Die Aufgabe der Waldeigentümer ist riesig. Wenn sie die Zukunft ihres Waldes planen, dann müssen sie das mit einem Zeithorizont von 50 und mehr Jahren tun. Lange war das nicht so schwierig, man hat auf Bewährtes gesetzt. Eben etwa auf die Buche, die eigentlich stets im Ruf stand, besonders robust zu sein. Oder die Fichte. Doch nun, da das Klima sich wandelt, müssten gerade im Mittelland viele Waldbesitzer – ein Drittel der Schweizer Waldfläche gehört Privaten, zwei Drittel der öffentlichen Hand – umdenken.
Waldbesitzer fordern mehr Geld vom Bund
Daniel Fässler ist Ständerat und Präsident von WaldSchweiz, dem Verband der Waldeigentümer.

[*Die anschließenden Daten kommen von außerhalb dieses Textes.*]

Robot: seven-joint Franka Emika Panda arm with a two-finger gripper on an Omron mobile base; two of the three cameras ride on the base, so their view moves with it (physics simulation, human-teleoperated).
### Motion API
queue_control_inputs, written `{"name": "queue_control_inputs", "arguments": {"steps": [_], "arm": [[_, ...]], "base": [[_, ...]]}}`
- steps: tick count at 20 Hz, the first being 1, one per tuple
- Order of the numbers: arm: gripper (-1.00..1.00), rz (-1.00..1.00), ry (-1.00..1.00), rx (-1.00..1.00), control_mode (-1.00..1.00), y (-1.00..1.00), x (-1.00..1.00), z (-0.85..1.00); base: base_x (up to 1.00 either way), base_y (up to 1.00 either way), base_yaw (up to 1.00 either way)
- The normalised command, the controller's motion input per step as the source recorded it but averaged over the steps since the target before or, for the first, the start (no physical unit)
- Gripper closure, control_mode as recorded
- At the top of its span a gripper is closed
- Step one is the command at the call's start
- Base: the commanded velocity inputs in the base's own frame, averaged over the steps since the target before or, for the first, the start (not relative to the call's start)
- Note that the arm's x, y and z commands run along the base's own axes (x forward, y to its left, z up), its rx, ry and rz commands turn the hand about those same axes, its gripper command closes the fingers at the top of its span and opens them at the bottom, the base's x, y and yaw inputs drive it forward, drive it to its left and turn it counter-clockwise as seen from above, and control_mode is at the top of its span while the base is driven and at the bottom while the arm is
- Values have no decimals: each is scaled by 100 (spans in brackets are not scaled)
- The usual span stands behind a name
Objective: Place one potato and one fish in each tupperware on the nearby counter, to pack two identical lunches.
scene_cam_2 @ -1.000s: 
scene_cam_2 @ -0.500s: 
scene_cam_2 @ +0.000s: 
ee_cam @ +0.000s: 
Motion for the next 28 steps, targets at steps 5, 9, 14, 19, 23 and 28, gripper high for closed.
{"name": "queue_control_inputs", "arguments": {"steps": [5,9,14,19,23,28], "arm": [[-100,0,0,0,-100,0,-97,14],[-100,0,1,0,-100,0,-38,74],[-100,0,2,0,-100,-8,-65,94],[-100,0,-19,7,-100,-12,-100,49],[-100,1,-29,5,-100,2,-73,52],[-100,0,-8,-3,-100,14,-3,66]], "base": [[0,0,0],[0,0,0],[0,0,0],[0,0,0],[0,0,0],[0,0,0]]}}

Der Innerrhoder ist in einer Sägerei aufgewachsen, und er besitzt heute selbst 2 Hektaren Wald. Fässler sagt, die Waldeigentümer kämpften schon lange mit Problemen, vor allem, dass sie mit ihrem Holz kaum kostendeckende Erlöse erzielen. Privateigentümer, aber auch Bürgergemeinden und Korporationen ohne Steuerhoheit seien deshalb oft nicht mehr in der Lage oder gewillt, in ihren Wald zu investieren. Hinzu komme, dass ein Grossteil des in der Schweiz verbauten Holzes importiert werde. «Es ist im Interesse aller, dass der Schweizer Wald bewirtschaftet wird», sagt Fässler, «auch aus klimapolitischen Gründen».

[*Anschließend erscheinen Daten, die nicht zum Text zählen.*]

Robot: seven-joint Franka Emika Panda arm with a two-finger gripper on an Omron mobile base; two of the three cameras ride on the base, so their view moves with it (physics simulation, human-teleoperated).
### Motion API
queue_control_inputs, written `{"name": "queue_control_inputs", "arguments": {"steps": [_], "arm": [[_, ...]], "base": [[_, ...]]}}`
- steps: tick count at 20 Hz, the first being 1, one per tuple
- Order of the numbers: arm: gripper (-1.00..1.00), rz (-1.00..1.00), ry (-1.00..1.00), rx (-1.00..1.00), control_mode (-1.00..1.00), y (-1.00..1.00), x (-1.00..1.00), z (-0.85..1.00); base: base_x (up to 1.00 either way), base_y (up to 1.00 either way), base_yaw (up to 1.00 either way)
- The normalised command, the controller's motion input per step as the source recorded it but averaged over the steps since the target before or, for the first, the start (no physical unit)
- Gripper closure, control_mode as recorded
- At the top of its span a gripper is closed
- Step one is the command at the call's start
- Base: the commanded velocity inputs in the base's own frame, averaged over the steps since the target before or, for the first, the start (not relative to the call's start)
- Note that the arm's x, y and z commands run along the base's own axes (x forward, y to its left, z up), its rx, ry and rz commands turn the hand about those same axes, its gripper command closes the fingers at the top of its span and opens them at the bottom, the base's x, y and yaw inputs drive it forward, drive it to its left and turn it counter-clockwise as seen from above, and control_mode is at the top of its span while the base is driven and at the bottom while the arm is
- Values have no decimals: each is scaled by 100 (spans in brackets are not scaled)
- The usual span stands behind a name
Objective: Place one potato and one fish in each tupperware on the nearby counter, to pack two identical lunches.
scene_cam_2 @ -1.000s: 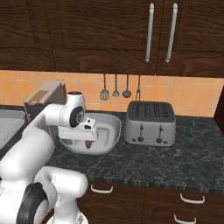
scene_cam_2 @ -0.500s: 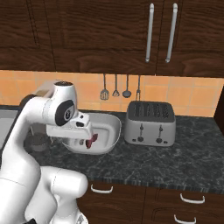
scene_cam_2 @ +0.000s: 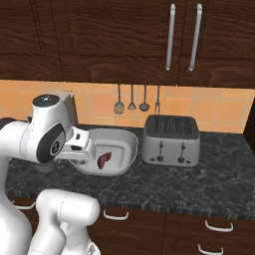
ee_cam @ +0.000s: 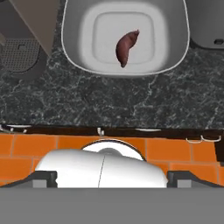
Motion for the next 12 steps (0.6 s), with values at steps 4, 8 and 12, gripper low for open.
{"name": "queue_control_inputs", "arguments": {"steps": [4,8,12], "arm": [[-100,0,0,0,-100,0,0,0],[-100,0,0,0,100,0,-1,0],[-100,0,0,0,100,0,0,0]], "base": [[0,0,0],[-25,-2,0],[-94,-22,-9]]}}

Der CVP-Ständerat sagt, es brauche Knowhow für die Waldeigentümer – vor allem aber Geld, denn «heute stellt der Eigentümer seinen Wald der Allgemeinheit zur Verfügung, aber er hat kaum etwas davon». Fässler stellt sich etwa vor, dass die Erschliessung der Wälder gezielt verbessert wird und der Bund Geld zur Verfügung stellt, wenn Eigentümer ihren Wald mit einer angepassten Bewirtschaftung klimafitter machen.
Neben den toten Fichten im Kanton Aargau liegt ein gerodetes Stück Wald. Auch dort standen einst Fichten. Dann kam der Borkenkäfer. Nun stecken Plastikrohre im Waldboden, sie sollen die jungen Eichen schützen, die anstelle der toten Fichten gepflanzt wurden.
© Sandra Ardizzone
Noch ist die Eiche ein seltener Baum in der Schweiz, ihr Anteil beträgt nur zwei Prozent. Doch Waldforscher Andreas Rigling sagt, sie sei im Mittelland der Baum der Zukunft. Denn mit der Trockenheit kann sie besser leben als Buche und Fichte.